Exercise instructions ▸
Among the entries below, count the lines with "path" in them and state the total without comment.

Items from a data source
++++++++++

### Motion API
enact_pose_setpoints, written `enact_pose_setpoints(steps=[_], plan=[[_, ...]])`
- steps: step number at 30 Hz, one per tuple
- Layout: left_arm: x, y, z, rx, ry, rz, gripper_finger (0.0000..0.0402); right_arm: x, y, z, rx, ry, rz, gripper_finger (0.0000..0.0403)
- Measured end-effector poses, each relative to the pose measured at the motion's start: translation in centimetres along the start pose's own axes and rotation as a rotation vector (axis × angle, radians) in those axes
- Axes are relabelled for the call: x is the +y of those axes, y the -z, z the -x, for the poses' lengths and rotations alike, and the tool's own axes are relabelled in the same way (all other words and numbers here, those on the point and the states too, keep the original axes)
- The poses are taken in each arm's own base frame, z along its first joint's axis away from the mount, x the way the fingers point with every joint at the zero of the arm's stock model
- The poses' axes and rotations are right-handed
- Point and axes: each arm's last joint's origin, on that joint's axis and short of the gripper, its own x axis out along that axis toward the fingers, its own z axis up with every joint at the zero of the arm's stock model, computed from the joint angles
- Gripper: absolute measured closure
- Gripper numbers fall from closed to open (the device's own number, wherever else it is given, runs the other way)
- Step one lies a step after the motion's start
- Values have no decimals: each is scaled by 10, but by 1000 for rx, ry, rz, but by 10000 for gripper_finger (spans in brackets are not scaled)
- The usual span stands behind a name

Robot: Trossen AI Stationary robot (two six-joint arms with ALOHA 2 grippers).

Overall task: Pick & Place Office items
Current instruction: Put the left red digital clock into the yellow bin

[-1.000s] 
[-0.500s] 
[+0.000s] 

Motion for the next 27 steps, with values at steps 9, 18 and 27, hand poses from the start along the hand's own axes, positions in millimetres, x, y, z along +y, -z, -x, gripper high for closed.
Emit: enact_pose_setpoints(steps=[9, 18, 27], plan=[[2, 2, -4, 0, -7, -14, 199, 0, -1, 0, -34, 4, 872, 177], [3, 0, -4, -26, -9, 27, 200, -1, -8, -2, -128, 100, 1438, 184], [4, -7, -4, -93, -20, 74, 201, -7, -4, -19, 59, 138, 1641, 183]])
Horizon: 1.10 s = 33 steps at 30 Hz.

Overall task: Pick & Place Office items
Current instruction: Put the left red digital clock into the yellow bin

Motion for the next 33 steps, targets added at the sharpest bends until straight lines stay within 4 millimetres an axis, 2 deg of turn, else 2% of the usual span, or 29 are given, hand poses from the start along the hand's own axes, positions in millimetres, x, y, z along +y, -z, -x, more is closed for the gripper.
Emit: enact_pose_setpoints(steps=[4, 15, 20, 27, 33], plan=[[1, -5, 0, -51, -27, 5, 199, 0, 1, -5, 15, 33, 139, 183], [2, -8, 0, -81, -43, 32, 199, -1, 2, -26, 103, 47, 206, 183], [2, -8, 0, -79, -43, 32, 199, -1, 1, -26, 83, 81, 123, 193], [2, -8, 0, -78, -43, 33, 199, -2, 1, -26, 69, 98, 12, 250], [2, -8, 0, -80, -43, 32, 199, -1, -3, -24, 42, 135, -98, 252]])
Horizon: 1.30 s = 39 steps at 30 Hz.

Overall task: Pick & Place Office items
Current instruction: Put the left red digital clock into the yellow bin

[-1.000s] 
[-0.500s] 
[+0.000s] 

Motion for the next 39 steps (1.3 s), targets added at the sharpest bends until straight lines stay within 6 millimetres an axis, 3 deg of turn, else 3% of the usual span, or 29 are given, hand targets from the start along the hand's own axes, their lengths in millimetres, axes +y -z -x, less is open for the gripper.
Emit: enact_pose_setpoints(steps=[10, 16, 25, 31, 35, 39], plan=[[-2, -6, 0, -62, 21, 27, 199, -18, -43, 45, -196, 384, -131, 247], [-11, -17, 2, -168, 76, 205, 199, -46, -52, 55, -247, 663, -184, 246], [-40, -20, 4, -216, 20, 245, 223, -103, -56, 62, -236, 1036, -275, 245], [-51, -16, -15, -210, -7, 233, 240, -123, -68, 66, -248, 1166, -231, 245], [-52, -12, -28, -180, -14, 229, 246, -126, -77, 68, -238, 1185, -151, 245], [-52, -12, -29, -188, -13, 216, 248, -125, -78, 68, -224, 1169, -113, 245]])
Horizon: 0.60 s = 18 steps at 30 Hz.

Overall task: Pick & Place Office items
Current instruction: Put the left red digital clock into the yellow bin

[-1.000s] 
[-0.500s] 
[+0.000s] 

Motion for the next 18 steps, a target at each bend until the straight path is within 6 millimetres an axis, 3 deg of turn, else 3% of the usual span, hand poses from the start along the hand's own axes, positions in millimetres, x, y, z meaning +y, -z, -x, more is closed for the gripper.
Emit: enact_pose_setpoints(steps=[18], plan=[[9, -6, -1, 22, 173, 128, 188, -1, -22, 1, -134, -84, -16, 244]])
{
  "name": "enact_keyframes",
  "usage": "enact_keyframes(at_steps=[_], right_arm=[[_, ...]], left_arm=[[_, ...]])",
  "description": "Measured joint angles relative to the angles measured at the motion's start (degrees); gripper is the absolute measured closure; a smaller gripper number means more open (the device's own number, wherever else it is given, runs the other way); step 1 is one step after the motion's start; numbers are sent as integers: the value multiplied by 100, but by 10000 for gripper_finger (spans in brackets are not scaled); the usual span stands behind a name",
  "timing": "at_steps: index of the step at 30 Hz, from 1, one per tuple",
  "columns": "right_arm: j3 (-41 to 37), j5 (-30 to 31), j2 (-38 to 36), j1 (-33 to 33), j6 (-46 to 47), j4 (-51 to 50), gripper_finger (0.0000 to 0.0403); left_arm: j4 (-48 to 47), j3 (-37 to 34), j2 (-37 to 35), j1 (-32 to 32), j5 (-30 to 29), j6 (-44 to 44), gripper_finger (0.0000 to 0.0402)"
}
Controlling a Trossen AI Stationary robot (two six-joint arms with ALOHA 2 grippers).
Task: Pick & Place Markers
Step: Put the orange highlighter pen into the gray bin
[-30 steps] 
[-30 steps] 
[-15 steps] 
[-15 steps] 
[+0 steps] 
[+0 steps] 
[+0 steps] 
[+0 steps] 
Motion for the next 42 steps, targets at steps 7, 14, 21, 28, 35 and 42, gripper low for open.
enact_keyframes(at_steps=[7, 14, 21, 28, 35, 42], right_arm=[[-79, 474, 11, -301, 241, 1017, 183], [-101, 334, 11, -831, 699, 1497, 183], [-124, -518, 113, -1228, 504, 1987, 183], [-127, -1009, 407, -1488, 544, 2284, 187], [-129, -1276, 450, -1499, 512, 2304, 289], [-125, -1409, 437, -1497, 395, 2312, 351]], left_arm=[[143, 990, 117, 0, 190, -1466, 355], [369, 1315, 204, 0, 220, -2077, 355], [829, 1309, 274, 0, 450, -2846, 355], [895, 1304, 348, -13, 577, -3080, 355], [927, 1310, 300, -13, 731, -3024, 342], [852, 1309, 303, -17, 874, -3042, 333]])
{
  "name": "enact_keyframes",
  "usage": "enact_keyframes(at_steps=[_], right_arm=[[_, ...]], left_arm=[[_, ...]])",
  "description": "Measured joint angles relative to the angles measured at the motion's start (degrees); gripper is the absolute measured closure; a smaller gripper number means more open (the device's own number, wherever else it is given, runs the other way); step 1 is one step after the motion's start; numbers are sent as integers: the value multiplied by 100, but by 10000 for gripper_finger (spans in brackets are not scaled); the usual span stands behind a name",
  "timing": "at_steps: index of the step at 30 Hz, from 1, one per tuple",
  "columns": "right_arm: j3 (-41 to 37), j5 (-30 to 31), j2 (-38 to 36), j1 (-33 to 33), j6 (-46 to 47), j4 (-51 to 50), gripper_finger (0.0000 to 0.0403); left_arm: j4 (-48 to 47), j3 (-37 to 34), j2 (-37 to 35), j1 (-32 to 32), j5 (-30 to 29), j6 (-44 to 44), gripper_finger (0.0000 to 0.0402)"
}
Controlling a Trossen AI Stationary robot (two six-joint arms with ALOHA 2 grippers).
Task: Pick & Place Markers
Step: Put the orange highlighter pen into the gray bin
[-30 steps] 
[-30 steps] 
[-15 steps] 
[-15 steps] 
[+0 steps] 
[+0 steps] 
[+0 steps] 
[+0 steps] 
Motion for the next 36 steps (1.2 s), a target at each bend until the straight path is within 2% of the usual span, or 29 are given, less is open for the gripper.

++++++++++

Response ▸
2